La tabella seguente elenca i compiti eseguiti in una pipeline CD. Inoltre la tabella fornisce anche una panoramica di ciascuna di queste fasi:

  • Attività o fase: fa riferimento al nome dello stage come definito nel file di configurazione .pipeline-config.yaml.

  • Breve descrizione: fornisce una breve spiegazione delle azioni eseguite durante l'esecuzione della fase.

  • Personalizzazione consentita: indica se gli utenti hanno la flessibilità di modificare o sostituire il comportamento predefinito dello stage inserendo uno script personalizzato nel file .pipeline-config.yaml.

  • Implementazione di riferimento predefinita: Indica se le pipeline DevSecOps sono dotate di un'implementazione predefinita o predefinita per la fase. In particolare, per alcune fasi come " unit-tests o " setup, la pipeline DevSecOps non offre alcuna implementazione immediata. Invece, agli utenti viene richiesto di fornire script o codice personalizzati in base ai requisiti dell'applicazione.

  • Raccolta di prove: indica se la fase esegue la raccolta di prove standard. Quando DevSecOps Pipeline fornisce un'implementazione di riferimento per una fase, la raccolta delle prove viene eseguita out-of-the-box. Tuttavia, se l'utente sceglie di modificare o sostituire questi stage predefiniti, deve assicurarsi che le proprie implementazioni personalizzate includano una raccolta di prove appropriata. La stessa responsabilità ricade sugli utenti per le fasi in cui la pipeline DevSecOps non fornisce un'implementazione out-of-the-box, rendendo necessaria la raccolta di prove. La colonna indica l'entità (Utente / Pipeline) responsabile dell'esecuzione della raccolta di prove.

  • Ignora consentito (applicabile alla versione> = v10): indica se gli utenti possono scegliere di non eseguire questa fase impostando la proprietà ignora su true in .pipeline-config.yaml. Tuttavia, si consiglia cautela quando si utilizza questa funzione, specialmente per le fasi progettate per raccogliere le prove. Saltare tali fasi potrebbe portare alla mancanza di evidenze essenziali per la build.

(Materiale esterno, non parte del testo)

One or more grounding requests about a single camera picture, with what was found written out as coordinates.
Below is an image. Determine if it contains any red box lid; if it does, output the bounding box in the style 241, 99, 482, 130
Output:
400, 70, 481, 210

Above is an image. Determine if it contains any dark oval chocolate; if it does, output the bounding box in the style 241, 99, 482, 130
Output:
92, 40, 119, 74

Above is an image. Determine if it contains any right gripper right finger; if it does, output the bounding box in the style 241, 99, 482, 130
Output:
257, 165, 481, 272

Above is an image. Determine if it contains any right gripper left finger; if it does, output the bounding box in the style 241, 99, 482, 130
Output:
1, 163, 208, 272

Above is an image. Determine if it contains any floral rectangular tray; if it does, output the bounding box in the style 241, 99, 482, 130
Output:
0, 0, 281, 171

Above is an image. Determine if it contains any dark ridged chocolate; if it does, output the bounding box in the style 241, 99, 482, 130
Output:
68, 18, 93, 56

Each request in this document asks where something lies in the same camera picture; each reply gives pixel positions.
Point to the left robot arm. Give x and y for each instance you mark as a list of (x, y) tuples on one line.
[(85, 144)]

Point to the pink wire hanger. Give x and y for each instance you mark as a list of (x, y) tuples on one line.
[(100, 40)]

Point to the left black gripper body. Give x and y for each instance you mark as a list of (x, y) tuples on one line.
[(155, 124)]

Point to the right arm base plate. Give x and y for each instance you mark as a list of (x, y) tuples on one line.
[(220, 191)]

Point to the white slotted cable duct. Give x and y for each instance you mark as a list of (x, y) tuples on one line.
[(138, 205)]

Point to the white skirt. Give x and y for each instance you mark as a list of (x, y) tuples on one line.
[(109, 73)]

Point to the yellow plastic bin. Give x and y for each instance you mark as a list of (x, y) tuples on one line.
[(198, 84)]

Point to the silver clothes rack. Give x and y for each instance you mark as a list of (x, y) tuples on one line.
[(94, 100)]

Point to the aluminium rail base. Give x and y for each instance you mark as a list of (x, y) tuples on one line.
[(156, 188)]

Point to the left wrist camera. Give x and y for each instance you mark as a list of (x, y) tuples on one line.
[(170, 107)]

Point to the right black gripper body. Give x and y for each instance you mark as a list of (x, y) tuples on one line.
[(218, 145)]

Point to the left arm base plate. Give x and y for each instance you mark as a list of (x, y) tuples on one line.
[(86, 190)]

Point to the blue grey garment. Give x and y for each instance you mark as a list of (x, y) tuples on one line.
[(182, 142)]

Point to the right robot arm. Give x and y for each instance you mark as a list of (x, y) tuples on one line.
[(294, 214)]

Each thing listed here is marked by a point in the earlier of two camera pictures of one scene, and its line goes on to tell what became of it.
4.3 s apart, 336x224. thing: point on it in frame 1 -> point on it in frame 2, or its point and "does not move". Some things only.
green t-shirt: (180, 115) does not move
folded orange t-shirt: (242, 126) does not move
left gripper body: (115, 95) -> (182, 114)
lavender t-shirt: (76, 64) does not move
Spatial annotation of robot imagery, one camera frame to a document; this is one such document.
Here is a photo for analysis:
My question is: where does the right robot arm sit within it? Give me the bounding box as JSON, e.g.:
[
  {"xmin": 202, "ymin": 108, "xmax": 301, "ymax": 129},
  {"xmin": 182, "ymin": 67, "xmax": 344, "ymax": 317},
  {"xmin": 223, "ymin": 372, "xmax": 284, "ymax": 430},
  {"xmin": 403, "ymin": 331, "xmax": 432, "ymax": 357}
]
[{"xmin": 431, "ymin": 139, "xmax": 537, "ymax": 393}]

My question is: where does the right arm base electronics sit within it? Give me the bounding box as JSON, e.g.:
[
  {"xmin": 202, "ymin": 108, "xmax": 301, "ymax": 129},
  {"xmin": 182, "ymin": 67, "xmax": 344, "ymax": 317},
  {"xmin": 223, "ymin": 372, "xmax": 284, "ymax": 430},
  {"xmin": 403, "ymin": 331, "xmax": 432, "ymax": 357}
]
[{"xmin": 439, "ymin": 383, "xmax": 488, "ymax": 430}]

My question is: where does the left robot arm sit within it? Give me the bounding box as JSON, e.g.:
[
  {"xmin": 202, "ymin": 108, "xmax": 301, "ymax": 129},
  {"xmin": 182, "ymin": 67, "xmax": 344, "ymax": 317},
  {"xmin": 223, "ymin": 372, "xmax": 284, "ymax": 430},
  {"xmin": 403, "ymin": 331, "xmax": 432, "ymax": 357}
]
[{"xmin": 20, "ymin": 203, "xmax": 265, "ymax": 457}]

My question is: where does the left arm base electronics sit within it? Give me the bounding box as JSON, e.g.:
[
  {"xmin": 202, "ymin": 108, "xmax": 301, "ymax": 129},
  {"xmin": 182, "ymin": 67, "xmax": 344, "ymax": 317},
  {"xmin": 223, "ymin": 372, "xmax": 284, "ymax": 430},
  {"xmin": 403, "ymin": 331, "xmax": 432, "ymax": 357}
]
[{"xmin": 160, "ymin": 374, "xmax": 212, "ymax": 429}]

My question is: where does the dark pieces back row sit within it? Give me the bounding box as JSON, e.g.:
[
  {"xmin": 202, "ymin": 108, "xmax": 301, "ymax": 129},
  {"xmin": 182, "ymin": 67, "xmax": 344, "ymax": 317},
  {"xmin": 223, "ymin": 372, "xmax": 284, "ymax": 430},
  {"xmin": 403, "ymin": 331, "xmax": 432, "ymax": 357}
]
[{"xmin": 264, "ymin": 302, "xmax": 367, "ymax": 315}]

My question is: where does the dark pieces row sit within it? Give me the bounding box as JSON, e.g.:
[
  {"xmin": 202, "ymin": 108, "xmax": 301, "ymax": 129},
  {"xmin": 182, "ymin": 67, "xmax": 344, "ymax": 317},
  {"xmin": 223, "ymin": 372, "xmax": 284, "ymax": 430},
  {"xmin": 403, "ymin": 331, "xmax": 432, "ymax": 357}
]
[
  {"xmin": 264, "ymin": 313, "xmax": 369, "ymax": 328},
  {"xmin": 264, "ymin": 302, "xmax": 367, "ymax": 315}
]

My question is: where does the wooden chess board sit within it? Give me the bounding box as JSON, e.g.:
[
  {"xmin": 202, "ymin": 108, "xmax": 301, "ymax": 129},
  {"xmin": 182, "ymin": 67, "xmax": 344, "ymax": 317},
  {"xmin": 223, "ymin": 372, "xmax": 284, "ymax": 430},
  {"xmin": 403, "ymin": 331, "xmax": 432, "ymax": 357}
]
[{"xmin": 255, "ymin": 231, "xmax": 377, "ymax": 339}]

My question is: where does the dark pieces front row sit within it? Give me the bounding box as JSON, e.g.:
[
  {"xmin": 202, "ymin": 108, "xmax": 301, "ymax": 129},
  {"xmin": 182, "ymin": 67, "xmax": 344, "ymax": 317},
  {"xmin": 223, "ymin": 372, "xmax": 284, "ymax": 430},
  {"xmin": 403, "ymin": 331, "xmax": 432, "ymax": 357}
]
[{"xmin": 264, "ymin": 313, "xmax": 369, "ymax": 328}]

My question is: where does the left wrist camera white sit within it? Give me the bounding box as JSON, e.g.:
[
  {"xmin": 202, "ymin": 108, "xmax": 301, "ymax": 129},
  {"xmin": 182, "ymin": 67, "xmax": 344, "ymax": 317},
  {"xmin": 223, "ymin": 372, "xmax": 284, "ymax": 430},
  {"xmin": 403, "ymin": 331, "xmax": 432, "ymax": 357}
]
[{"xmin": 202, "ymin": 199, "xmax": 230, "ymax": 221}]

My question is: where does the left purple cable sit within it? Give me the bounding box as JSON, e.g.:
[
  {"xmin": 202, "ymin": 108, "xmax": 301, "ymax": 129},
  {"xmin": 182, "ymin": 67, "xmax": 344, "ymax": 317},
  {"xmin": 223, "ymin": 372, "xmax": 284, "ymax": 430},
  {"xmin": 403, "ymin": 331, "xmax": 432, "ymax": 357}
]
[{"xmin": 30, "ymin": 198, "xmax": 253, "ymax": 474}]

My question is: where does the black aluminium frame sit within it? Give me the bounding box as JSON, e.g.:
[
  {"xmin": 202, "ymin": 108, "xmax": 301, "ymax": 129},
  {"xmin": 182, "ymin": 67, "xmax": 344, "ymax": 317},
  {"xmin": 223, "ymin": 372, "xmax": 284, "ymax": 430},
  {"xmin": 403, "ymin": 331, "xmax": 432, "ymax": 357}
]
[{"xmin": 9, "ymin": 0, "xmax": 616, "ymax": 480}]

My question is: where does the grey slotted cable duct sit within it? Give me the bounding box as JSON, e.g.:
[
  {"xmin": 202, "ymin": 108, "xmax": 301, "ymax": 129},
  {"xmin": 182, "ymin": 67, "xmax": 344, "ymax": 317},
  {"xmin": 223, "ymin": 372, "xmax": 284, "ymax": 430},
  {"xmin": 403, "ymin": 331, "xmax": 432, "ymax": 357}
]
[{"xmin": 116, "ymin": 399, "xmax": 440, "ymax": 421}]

Fasi e compiti della pipeline
Attività o stage Descrizione breve Personalizzazione consentita in .pipeline-config.yaml Implementazione di riferimento predefinita Raccolta di prove Ignora consentito
start Impostare l'ambiente della pipeline. No NA No
setup Impostare il tuo ambiente di build e test. No NA No
verify-peer-review Assicurarsi che le richieste di pull destinate alla distribuzione corrente siano state approvate. Questa fase genera un elenco di richieste di pull collegate alla distribuzione in corso. Se le richieste di pull non vengono approvate, la distribuzione verrà arrestata. Pipeline
verify-artifact Convalidare la firma corretta dell'immagine pianificata per la distribuzione. Se all'immagine manca la firma appropriata, la distribuzione verrà ostacolata e verrà avviato il corrispondente processo di raccolta delle prove. Pipeline
change-request Generare la richiesta di modifica e creare il riepilogo delle prove. No Pipeline No
deployment Distribuire gli artefatti di build all'ambiente, come la staging o la produzione. No NA No
acceptance-test Eseguire test di accettazione e integrazione sulla distribuzione. No Utente
finish Raccogliere e caricare file di log, artefatti e prove all'armadietto delle prove. Pipeline
rollback Questo è un passo all'interno di prod-finish, che viene eseguito ogni volta che viene rilevato uno scenario di rollback NA No

Per ulteriori informazioni su come personalizzare gli stage utilizzando il file .pipeline-config.yaml, consultare Script personalizzati e Parametri Pipeline.

Delta di distribuzione

Quando la promozione dell'inventario è pronta, è possibile avviare la pipeline di distribuzione continua. Il delta di distribuzione è la differenza tra il contenuto dell'ultima distribuzione conclusa e la distribuzione corrente. Il delta di distribuzione elenca gli articoli di inventario che vengono distribuiti.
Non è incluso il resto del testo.